1)     Otorgar atención médica integral a los pobladores de las comunidades Kandozi y Shapra (pudiéndose sumar otras comunidades) que se encuentran infectados de Hepatitis B.

2)     Aceptar la participación de los representantes de las referidas comunidades en la formulación, diseño, ejecución y monitoreo de los programas o proyectos de salud que las entidades demandadas adopten respecto al tratamiento médico integral de la epidemia de Hepatitis B.
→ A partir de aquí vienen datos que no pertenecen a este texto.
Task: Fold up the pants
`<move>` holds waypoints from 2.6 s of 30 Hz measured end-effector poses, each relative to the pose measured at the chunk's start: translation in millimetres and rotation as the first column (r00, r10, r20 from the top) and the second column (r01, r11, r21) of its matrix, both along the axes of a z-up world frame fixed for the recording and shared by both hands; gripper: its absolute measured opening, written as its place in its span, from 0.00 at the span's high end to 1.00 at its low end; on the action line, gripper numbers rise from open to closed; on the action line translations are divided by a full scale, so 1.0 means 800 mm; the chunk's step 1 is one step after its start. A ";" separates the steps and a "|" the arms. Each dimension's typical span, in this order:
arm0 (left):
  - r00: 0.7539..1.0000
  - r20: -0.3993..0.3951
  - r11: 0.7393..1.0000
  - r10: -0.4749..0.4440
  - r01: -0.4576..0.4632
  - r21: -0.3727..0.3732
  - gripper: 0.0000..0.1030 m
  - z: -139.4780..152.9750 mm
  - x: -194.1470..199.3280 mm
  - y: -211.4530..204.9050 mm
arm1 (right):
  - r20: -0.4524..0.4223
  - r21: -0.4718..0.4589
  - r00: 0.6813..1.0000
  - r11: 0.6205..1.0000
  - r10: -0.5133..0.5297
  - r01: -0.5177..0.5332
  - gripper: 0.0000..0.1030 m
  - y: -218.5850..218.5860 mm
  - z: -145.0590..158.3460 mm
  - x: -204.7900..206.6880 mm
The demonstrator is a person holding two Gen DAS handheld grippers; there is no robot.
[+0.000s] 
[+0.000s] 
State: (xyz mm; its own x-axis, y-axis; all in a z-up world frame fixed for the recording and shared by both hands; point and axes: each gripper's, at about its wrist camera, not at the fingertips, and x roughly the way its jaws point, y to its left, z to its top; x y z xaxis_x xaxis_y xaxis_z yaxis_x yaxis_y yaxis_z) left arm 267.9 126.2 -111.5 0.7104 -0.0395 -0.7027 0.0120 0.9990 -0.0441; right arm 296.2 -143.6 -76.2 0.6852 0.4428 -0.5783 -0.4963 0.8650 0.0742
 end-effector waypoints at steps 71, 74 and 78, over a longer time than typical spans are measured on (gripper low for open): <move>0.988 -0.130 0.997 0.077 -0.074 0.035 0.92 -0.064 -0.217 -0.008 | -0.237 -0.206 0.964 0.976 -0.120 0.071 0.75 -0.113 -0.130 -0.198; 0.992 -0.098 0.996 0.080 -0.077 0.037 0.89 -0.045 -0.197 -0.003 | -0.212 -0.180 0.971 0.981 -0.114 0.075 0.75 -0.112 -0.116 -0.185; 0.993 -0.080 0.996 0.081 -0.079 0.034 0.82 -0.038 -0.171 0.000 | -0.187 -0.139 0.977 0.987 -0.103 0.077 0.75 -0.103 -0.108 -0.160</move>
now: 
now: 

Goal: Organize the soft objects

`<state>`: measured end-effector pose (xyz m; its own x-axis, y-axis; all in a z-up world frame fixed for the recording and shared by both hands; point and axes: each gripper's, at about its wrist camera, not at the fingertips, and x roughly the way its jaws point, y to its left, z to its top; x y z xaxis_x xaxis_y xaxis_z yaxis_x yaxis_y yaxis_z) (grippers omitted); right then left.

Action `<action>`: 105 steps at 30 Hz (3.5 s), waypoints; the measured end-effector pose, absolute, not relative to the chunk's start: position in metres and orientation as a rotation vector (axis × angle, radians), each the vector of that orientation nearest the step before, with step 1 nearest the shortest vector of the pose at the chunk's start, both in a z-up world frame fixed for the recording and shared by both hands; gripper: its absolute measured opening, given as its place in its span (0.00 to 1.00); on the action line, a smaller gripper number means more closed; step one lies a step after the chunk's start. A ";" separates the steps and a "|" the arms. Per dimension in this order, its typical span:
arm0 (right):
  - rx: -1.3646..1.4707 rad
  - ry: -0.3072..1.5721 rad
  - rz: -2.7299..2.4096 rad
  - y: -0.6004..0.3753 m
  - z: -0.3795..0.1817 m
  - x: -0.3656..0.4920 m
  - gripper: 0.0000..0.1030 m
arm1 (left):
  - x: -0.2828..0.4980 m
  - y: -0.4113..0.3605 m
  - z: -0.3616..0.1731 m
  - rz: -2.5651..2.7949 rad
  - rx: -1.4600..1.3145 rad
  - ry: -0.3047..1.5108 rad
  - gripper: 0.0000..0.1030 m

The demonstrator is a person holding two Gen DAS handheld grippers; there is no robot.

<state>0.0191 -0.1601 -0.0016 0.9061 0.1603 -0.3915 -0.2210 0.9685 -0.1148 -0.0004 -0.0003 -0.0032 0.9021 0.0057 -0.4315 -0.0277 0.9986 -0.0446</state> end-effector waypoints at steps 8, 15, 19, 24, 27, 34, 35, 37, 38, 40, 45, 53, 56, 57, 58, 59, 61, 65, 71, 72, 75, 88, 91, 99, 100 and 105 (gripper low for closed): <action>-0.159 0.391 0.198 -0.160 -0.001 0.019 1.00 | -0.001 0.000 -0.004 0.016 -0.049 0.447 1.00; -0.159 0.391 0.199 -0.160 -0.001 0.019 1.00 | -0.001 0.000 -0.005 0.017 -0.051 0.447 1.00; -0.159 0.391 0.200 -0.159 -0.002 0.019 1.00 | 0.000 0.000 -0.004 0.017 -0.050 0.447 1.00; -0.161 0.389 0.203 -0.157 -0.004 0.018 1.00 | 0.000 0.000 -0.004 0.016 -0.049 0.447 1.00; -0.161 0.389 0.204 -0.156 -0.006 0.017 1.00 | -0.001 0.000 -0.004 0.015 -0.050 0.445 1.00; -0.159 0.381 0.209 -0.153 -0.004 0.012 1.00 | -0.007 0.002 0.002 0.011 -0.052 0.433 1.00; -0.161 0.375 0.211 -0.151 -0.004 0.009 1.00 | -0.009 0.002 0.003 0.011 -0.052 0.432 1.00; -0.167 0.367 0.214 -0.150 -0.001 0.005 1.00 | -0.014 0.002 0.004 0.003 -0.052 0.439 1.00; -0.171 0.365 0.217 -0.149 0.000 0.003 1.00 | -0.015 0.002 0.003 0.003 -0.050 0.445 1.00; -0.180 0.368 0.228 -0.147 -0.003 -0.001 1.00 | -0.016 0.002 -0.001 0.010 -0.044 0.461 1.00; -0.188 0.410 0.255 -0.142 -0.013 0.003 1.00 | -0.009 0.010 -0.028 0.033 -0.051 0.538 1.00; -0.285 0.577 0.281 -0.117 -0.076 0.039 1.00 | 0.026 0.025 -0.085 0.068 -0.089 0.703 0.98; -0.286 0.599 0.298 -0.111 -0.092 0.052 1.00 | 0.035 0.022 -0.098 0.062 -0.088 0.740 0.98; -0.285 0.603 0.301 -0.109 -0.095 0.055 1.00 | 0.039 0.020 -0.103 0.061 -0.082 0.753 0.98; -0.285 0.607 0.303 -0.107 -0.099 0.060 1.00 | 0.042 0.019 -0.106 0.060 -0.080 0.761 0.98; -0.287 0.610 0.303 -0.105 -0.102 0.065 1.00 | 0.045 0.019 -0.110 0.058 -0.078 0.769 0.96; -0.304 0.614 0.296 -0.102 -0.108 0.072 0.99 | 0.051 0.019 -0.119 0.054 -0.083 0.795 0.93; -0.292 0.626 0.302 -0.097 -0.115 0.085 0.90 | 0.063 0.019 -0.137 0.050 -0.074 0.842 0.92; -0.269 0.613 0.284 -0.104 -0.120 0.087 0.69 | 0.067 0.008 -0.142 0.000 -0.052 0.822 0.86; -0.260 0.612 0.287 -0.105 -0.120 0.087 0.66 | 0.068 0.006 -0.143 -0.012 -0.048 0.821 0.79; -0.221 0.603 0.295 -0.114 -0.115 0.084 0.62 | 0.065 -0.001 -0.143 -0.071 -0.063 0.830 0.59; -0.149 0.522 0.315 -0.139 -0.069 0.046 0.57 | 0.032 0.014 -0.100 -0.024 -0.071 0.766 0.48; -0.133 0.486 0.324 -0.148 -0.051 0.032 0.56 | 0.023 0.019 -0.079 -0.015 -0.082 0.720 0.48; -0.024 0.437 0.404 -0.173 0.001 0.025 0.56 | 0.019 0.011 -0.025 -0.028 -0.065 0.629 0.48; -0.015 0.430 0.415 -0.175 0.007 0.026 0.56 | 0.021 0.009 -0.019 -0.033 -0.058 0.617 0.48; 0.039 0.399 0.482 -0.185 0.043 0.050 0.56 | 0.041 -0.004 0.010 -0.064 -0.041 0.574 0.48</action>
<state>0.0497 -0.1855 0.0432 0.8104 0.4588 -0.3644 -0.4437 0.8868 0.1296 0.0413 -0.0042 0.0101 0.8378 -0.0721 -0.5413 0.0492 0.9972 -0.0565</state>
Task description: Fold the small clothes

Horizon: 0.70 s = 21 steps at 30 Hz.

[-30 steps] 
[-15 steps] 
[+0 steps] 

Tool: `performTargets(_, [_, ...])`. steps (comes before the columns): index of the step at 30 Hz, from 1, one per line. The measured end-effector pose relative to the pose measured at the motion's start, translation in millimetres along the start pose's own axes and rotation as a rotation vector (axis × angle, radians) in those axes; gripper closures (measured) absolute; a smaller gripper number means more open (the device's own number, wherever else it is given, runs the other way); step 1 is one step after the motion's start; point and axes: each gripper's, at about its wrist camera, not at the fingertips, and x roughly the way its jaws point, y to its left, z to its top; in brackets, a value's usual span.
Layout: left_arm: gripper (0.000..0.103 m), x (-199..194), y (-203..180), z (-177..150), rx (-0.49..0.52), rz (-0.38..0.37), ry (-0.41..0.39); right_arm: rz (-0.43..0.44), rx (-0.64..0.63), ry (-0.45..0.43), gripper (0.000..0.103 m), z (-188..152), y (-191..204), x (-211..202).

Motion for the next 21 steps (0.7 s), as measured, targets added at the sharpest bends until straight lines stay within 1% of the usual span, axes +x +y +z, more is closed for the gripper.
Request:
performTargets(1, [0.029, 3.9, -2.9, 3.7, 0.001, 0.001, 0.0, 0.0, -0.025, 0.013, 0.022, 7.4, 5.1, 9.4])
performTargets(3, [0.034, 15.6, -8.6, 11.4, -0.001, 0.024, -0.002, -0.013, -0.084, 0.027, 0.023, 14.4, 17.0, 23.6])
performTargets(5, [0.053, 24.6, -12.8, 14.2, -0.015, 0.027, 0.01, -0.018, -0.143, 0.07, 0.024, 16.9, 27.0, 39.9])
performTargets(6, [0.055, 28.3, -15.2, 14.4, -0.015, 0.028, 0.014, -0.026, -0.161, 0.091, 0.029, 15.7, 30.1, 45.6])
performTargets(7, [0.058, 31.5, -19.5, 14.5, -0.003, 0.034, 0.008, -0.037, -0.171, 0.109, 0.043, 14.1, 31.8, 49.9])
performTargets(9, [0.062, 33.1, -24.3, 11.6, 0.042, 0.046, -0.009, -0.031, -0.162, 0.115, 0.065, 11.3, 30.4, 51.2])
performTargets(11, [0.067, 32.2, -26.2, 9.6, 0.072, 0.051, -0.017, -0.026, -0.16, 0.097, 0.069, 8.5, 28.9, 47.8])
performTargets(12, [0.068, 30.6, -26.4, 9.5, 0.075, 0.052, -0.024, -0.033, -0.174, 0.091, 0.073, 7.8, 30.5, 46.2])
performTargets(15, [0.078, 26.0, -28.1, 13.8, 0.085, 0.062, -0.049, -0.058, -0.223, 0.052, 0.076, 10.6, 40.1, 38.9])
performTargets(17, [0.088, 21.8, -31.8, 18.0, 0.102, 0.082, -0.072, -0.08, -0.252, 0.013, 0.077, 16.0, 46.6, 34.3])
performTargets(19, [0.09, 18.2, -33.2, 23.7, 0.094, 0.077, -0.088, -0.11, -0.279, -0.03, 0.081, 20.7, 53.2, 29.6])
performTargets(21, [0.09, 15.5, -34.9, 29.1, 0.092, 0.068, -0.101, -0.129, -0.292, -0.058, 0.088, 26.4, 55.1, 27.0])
Ambos aspectos u obligaciones han sido requeridos a las entidades demandadas por la sentencia del Juzgado Mixto de Datem del Marañón y por la sentencia de la Corte Superior de Loreto. Ambos aspectos u obligaciones son urgentes de materializar, no habiendo justificación en la carencia de recursos presupuestarios para su cumplimiento, como bien señala expresamente la sentencia de la Corte Superior de Loreto.

Ahora nos corresponde gestionar la declaración del consentimiento de la sentencia de la Corte Superior de Loreto, su retorno al Juzgado de origen (que lamentablemente puede durar semanas o meses por los procedimientos y las distancias) y luego solicitar su ejecución.  Esperamos, con justicia, que las entidades demandadas y ahora emplazadas promuevan la ejecución de la sentencia sin esperar el requerimiento de cumplimiento.

Será muy grato ver a los representantes Kandozis y Shapras sentados al lado de los directores, gerentes o funcionarios de los ministerios de salud y gobierno regional tomando decisiones en la gestión de salud sobre prevención y atención de la epidemia de Hepatitis B. Pero, será aún más grato ver y sentir que los comuneros no mueran por esa enfermedad que, si bien aún no tiene cura, si puede prevenirse y  tratarse.

 

Lima, 18, 19 y 23 de Abril, 5 de Mayo de 2013


[1] Profesor Ordinario de la Pontificia Universidad Católica del Perú (PUCP), abogado, coordinador del curso Proyección Social de Derecho – PROSODE de la Facultad de Derecho PUCP.

[2] Profesor Principal de la Pontificia Universidad Católica del Perú (PUCP), abogado, Magister en Ciencias Sociales, PhD. in Laws.

[3] El primer grupo de estudiantes que participó en las actividades de asesoría a las comunidades Kandozi y Shapra se integró por Carlos Elguera Alvarez, Rosa Pineda Yupanqui, María Torres Sánchez, César Carlín Ronquillo, Lizbeth Díaz Redolfo, Giovanna Quiroz Guerra, Allan Chávez Tapia, Jorge Rivadeneyra Shimose, Diego Ocampo Acuña y William Aranda Bravo. Todos viajaron al Datem del Marañón, salvo William Aranda quien se quedó realizando el trabajo de campo en Lima recolectando información de las oficinas principales de las instituciones del Estado.

[4] El año 2011, el grupo de estudiantes que viajó al Datem del Marañón para desarrollar las actividades de capacitación y asesoría legal se integró por Elizabeth Roque Mejía, Karen Marquina Gutiérrez, Adriana Gianotti Paredes, Jorge Pineda Henostroza, Iván Vera Arias y Johana Ventocilla Pazo. A su vez, el año 2012, el grupo de estudiantes que viajó al Datem del Marañón para continuar con las mismas actividades de capacitación y asesoría legal se integró por Katherine Chávez Manrique De Lara, Grecia Mugruza Espadín, Keyla Carcausto Romero, Vanessa Ayala Jahuar, Pamela Quintero Pérez, Nelly Shisco Calvo y Sebastián León Saavedra. En este último año, también colaboraron en el viaje como adjunto de docencia Luis Pacheco Rojas y como asistente de docencia Morgana Salvador Pomalaza.